Dual-energy CT scanning has significant potential for disease identification and classification. However, it dramatically increases the amount of data collected and therefore impacts the clinical workflow. One way to simplify image review is to fuse CT datasets of different tube energies into a unique blended dataset with desirable properties.

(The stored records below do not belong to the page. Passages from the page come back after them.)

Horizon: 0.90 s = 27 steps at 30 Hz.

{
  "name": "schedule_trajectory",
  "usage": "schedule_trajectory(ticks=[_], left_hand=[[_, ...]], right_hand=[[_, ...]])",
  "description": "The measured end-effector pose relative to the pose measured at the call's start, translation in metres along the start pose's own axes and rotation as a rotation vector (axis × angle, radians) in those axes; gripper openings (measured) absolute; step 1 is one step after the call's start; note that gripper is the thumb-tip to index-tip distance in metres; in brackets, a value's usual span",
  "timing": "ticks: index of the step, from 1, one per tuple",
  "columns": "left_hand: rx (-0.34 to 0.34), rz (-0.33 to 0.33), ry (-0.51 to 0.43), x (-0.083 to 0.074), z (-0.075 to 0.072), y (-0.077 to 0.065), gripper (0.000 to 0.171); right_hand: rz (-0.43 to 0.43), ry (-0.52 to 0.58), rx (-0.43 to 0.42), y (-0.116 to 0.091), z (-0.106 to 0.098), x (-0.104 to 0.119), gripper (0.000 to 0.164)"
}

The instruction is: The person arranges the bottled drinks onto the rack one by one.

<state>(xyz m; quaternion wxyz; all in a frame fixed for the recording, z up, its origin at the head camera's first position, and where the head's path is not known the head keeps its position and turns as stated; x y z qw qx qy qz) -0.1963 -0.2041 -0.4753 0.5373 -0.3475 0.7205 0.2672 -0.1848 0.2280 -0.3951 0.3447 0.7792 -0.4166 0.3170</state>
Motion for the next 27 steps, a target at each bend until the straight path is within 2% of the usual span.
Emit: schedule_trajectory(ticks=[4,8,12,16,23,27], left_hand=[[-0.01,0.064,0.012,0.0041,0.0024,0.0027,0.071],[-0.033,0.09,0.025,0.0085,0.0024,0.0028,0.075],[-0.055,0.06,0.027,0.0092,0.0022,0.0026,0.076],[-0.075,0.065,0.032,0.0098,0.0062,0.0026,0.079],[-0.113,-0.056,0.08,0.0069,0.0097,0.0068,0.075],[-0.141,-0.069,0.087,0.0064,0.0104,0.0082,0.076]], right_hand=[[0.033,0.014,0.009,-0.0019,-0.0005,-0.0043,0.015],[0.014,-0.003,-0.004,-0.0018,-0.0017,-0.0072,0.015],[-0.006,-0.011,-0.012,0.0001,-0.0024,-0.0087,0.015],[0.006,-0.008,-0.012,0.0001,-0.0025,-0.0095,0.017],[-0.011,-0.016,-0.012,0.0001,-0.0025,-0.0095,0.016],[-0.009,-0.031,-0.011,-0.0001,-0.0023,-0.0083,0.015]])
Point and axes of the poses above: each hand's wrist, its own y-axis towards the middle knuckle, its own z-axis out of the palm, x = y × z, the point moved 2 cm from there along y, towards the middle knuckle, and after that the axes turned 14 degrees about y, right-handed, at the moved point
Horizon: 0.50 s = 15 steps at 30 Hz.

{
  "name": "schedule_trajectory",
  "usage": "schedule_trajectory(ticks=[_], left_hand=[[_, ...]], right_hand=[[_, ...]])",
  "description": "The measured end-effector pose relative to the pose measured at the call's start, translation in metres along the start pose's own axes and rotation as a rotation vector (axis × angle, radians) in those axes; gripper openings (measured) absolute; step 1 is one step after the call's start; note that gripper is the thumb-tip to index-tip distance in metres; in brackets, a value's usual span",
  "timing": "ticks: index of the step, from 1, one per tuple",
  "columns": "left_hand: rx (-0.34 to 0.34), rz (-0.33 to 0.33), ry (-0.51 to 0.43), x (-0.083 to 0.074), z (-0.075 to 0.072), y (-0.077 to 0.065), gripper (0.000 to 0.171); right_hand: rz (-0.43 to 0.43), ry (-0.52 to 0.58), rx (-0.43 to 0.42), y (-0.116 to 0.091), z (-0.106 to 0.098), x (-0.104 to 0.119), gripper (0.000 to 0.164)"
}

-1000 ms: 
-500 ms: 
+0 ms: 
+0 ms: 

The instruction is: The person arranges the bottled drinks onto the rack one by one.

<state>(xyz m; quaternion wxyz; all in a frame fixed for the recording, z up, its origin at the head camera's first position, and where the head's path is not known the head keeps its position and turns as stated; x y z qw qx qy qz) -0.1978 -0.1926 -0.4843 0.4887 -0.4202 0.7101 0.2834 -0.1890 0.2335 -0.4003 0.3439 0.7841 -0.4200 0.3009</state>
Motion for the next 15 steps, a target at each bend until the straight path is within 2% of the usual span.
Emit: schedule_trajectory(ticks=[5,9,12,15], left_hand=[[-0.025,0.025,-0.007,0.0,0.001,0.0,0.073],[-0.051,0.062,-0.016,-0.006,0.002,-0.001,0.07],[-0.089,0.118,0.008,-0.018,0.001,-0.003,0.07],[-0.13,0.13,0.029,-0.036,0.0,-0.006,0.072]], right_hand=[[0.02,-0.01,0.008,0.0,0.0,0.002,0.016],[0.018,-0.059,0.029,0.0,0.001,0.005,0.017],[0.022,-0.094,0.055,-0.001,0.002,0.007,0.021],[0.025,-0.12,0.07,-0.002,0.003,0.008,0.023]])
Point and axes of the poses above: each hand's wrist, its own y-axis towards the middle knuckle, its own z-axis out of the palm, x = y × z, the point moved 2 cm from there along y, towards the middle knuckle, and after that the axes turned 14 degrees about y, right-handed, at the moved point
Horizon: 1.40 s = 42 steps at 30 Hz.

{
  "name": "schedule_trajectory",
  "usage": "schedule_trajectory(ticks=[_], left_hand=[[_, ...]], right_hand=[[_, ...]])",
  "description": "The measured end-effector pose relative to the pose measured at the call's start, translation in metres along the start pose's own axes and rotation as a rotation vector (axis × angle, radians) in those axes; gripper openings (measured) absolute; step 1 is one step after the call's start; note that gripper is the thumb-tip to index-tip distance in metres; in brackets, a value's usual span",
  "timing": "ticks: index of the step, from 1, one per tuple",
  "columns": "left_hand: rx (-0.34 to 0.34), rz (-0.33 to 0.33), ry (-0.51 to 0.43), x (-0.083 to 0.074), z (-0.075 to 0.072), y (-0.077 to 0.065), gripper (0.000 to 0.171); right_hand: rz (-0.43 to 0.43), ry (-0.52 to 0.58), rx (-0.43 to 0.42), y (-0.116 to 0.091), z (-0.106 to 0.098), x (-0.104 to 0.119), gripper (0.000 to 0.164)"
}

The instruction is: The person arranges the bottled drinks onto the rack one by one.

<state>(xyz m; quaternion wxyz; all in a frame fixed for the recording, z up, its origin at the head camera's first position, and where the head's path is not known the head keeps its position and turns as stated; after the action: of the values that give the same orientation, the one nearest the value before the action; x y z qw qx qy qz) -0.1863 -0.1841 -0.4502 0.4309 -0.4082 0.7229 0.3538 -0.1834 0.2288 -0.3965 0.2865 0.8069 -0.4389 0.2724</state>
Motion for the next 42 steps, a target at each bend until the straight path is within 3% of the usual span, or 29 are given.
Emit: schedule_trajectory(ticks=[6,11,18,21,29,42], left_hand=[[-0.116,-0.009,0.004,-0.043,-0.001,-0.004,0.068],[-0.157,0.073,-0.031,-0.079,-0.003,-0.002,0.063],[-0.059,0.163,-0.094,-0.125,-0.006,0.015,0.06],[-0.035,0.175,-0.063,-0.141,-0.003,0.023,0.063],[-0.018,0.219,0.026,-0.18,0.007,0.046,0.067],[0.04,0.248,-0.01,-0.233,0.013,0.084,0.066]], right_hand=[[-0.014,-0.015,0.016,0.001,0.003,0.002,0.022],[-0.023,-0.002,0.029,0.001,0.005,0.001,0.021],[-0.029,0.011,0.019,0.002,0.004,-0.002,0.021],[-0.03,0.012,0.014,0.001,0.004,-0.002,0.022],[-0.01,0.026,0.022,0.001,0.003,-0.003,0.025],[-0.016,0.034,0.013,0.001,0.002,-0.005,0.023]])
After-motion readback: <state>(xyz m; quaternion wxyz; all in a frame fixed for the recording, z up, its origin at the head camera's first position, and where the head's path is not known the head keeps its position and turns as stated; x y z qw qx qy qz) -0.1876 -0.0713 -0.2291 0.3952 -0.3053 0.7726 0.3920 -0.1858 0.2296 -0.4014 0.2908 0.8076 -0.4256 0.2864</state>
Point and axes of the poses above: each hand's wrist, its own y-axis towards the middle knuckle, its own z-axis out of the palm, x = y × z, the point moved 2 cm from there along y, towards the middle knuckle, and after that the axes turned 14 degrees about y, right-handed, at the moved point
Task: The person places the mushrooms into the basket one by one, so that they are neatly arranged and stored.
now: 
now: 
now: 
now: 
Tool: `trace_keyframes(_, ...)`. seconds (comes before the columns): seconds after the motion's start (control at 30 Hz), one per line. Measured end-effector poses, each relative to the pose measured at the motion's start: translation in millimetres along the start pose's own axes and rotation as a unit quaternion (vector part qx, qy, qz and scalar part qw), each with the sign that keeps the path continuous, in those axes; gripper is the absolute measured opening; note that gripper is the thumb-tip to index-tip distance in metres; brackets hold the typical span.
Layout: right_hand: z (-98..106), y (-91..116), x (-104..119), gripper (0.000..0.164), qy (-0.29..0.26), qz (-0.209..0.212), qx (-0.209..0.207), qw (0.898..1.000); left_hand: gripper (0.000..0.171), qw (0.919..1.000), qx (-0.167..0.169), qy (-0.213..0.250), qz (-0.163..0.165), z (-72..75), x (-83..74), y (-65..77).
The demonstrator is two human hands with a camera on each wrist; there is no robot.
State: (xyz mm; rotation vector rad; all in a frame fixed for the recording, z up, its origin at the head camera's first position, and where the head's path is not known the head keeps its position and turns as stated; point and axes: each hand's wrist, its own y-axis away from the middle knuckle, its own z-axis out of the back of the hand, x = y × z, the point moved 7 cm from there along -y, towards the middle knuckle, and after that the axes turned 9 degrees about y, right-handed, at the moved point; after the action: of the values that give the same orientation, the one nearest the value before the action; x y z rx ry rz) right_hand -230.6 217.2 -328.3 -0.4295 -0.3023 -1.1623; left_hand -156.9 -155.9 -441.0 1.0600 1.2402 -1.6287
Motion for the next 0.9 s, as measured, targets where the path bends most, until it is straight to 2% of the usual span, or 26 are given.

A non-linear blending method based on a modified sigmoid function was compared to a standard 0.3 linear blending method. The methods were evaluated in both a liver phantom and patient study. The liver phantom contained six syringes of known CT contrast which were placed in a bovine liver. After scanning at multiple tube currents (45, 55, 65, 75, 85, 95, 105, and 115 mAs for the 140-kV tube), the datasets were blended using both methods. A contrast-to-noise (CNR) measure was calculated for each syringe. In addition, all eight scans were normalized using the effective dose and statistically compared. In the patient study, 45 dual-energy CT scans were retrospectively mixed using the 0.3 linear blending and modified sigmoid blending functions. The scans were compared visually by two radiologists.
For the 15, 45, and 64 HU syringes, the non-linear blended images exhibited similar CNR to the linear blended images; however, for the 79, 116, and 145 HU syringes, the non-linear blended images consistently had a higher CNR across dose settings. The radiologists qualitatively preferred the non-linear blended images of the phantom. In the patient study, the radiologists preferred non-linear blending in 31 of 45 cases with a strong preference in bowel and liver cases.
Non-linear blending of dual energy data can provide an improvement in CNR over linear blending and is accompanied by a visual preference for non-linear blended images. Further study on selection of blending parameters and lesion conspicuity in non-linear blended images is being pursued.